Elissa Landi (born Elisabeth Marie Christine von Kühnelt; December 6, 1904 - October 21, 1948) was an Austrian-American actress born in Venice, who was popular as a performer in Hollywood films of the 1920s and 1930s. She "claims descent from Empress Elizabeth of Austria-Hungary", and was noted for her alleged aristocratic bearing.

==Biography==
Landi was born Elizabeth Marie Christine von Kühnelt in Venice, Italy, to Austrian Richard Kühnelt and his wife Caroline (later, "Countess Caroline Zanardi Landi"). She was raised in the village of Kleinhart in Lower Austria near Vienna until the divorce of her parents. Later on she was educated in England. From 1928 to 1936, she was married to John Cecil Lawrence, and from 1943 to 1948 to Curtis Kinney Thomas.

Landi's first ambition was to be an author. She wrote her first novel at the age of twenty, and returned to writing during lulls in her acting career. She debuted on stage in Dandy Dick (1923).
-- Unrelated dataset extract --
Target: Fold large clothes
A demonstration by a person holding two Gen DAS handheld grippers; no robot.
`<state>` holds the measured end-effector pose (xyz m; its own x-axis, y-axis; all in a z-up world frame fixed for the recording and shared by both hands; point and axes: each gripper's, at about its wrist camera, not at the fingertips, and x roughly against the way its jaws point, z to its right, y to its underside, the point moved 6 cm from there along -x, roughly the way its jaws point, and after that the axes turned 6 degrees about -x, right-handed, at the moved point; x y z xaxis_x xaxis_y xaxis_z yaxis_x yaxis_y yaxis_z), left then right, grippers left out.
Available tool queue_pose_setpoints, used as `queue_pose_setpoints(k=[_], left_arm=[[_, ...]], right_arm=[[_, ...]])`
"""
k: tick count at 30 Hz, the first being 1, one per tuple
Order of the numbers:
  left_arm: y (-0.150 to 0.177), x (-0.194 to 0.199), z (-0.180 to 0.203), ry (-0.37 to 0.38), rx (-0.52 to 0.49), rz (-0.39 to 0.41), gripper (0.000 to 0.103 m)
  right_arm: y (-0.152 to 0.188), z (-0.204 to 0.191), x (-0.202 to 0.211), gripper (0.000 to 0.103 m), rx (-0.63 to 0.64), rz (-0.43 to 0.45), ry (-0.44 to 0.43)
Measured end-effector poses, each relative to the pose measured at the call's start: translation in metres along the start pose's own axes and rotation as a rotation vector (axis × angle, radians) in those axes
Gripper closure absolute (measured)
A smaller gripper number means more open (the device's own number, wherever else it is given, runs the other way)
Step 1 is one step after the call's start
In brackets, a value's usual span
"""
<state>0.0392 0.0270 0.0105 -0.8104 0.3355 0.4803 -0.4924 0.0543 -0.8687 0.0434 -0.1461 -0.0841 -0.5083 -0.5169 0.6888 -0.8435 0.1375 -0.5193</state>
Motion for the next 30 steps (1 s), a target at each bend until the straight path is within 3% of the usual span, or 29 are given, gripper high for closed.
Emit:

She joined the Oxford Repertory Company at an early age, and appeared in many successful British and American stage productions. In 1926 she starred in Dorothy Brandon's Blind Alley in the West End.

During the 1920s she appeared in British, French, and German films before traveling to the United States to appear in a Broadway production of A Farewell to Arms (1930). Her other Broadway credits included Empress of Destiny (1938), Apology (1943), and Dark Hammock (1944).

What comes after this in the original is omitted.